Problem to solve
Run through the records and, wherever a line holds the word "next", return that line.

Records shown
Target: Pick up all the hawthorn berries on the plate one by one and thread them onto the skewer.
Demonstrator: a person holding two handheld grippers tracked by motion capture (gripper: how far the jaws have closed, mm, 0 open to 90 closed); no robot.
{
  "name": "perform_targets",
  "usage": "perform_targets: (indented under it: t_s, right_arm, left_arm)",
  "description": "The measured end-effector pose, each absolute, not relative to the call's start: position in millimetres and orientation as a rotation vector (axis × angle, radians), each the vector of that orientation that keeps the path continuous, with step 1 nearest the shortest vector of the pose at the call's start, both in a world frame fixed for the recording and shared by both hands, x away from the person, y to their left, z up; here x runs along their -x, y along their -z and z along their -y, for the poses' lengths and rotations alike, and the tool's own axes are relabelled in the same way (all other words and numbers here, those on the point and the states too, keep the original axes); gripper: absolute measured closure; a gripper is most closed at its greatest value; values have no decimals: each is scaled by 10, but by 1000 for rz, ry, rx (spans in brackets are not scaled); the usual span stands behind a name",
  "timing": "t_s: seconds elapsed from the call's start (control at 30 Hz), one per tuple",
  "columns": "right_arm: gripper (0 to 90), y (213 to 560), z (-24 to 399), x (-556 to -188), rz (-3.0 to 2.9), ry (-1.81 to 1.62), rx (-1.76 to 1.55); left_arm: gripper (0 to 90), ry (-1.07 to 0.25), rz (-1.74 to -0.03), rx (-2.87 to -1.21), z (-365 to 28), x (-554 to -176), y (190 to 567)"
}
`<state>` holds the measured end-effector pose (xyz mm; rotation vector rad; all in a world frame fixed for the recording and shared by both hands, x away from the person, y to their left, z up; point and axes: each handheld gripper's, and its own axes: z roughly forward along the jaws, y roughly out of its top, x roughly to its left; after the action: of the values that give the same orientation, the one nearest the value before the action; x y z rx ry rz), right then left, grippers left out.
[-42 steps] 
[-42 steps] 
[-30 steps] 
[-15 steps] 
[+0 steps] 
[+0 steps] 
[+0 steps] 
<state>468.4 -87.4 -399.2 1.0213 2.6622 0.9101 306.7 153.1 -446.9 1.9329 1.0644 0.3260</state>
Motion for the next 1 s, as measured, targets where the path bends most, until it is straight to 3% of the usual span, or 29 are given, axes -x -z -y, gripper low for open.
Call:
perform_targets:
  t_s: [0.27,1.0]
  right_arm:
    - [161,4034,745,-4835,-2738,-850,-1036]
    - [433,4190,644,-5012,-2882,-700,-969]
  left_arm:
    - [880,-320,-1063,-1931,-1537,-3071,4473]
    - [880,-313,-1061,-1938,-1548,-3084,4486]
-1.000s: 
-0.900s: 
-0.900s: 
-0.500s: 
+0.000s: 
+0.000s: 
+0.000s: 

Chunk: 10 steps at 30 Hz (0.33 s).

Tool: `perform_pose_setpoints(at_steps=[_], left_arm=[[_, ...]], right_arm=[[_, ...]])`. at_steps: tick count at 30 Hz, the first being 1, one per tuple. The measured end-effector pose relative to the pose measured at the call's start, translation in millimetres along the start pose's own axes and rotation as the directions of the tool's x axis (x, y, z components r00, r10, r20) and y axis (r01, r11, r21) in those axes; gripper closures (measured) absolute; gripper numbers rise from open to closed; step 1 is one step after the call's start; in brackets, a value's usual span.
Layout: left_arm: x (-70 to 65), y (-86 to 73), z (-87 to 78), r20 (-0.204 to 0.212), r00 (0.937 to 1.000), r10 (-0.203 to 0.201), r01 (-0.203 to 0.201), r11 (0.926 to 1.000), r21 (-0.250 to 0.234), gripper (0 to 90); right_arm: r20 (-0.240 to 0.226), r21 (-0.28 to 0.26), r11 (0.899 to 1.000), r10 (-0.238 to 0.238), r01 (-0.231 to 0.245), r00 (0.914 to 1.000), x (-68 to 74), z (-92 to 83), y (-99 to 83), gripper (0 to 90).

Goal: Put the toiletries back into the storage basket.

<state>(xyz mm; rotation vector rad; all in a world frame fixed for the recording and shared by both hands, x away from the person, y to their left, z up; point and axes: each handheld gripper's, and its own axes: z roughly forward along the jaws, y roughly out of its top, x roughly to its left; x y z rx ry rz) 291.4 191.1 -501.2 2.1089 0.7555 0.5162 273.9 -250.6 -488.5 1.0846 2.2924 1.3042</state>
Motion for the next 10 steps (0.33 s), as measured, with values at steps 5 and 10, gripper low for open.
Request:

Response box
Motion for the next 1 s, as measured, targets where the path bends most, until it is straight to 3% of the usual span, or 29 are given, axes -x -z -y, gripper low for open.
Motion for the next 10 steps (0.33 s), as measured, with values at steps 5 and 10, gripper low for open.

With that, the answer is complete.